Description of the task
Please, could you print all the lines below exactly, leaving out the pictures?

Given material
● ● ● ● ● ● ●
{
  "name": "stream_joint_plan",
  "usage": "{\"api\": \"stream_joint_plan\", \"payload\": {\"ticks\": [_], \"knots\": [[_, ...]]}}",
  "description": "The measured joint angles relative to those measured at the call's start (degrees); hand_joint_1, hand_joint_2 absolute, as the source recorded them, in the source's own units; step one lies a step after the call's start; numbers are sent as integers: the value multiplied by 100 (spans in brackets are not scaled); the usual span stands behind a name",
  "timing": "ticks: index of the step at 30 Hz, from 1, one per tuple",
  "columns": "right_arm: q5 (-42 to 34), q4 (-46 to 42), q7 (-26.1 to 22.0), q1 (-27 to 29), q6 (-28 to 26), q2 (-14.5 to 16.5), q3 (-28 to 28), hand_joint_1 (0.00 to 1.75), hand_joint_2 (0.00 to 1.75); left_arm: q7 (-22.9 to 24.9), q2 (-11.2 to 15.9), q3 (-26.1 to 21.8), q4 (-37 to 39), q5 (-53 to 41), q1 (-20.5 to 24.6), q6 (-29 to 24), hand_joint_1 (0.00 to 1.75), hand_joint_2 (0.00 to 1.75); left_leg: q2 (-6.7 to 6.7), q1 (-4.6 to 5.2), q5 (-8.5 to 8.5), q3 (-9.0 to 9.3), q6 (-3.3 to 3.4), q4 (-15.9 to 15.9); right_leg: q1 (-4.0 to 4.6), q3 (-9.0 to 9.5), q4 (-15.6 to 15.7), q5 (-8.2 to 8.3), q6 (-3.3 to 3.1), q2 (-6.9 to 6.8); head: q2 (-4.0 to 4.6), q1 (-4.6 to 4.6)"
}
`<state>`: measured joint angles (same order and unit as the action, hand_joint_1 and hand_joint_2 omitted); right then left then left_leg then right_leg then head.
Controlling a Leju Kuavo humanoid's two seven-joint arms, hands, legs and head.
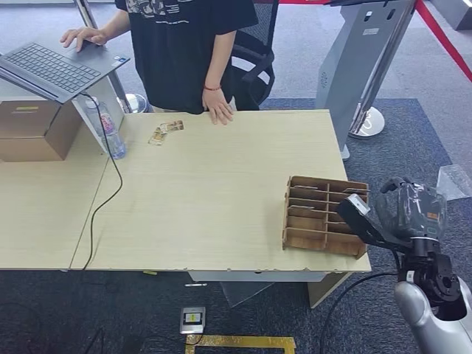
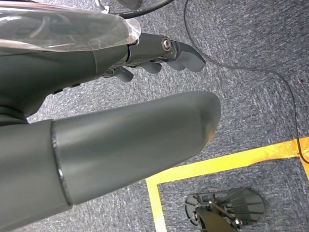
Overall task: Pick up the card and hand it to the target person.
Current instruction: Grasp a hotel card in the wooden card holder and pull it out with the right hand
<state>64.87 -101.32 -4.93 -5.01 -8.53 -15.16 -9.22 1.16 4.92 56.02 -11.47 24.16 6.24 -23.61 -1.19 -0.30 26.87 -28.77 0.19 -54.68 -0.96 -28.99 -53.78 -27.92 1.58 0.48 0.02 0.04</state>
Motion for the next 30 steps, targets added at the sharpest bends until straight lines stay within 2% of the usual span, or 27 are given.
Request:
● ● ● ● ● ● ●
Solution to the problem
{
  "name": "stream_joint_plan",
  "usage": "{\"api\": \"stream_joint_plan\", \"payload\": {\"ticks\": [_], \"knots\": [[_, ...]]}}",
  "description": "The measured joint angles relative to those measured at the call's start (degrees); hand_joint_1, hand_joint_2 absolute, as the source recorded them, in the source's own units; step one lies a step after the call's start; numbers are sent as integers: the value multiplied by 100 (spans in brackets are not scaled); the usual span stands behind a name",
  "timing": "ticks: index of the step at 30 Hz, from 1, one per tuple",
  "columns": "right_arm: q5 (-42 to 34), q4 (-46 to 42), q7 (-26.1 to 22.0), q1 (-27 to 29), q6 (-28 to 26), q2 (-14.5 to 16.5), q3 (-28 to 28), hand_joint_1 (0.00 to 1.75), hand_joint_2 (0.00 to 1.75); left_arm: q7 (-22.9 to 24.9), q2 (-11.2 to 15.9), q3 (-26.1 to 21.8), q4 (-37 to 39), q5 (-53 to 41), q1 (-20.5 to 24.6), q6 (-29 to 24), hand_joint_1 (0.00 to 1.75), hand_joint_2 (0.00 to 1.75); left_leg: q2 (-6.7 to 6.7), q1 (-4.6 to 5.2), q5 (-8.5 to 8.5), q3 (-9.0 to 9.3), q6 (-3.3 to 3.4), q4 (-15.9 to 15.9); right_leg: q1 (-4.0 to 4.6), q3 (-9.0 to 9.5), q4 (-15.6 to 15.7), q5 (-8.2 to 8.3), q6 (-3.3 to 3.1), q2 (-6.9 to 6.8); head: q2 (-4.0 to 4.6), q1 (-4.6 to 4.6)"
}
`<state>`: measured joint angles (same order and unit as the action, hand_joint_1 and hand_joint_2 omitted); right then left then left_leg then right_leg then head.
Controlling a Leju Kuavo humanoid's two seven-joint arms, hands, legs and head.
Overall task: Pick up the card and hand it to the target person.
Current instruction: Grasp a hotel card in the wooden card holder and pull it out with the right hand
<state>64.87 -101.32 -4.93 -5.01 -8.53 -15.16 -9.22 1.16 4.92 56.02 -11.47 24.16 6.24 -23.61 -1.19 -0.30 26.87 -28.77 0.19 -54.68 -0.96 -28.99 -53.78 -27.92 1.58 0.48 0.02 0.04</state>
Motion for the next 30 steps, targets added at the sharpest bends until straight lines stay within 2% of the usual span, or 27 are given.
Request:

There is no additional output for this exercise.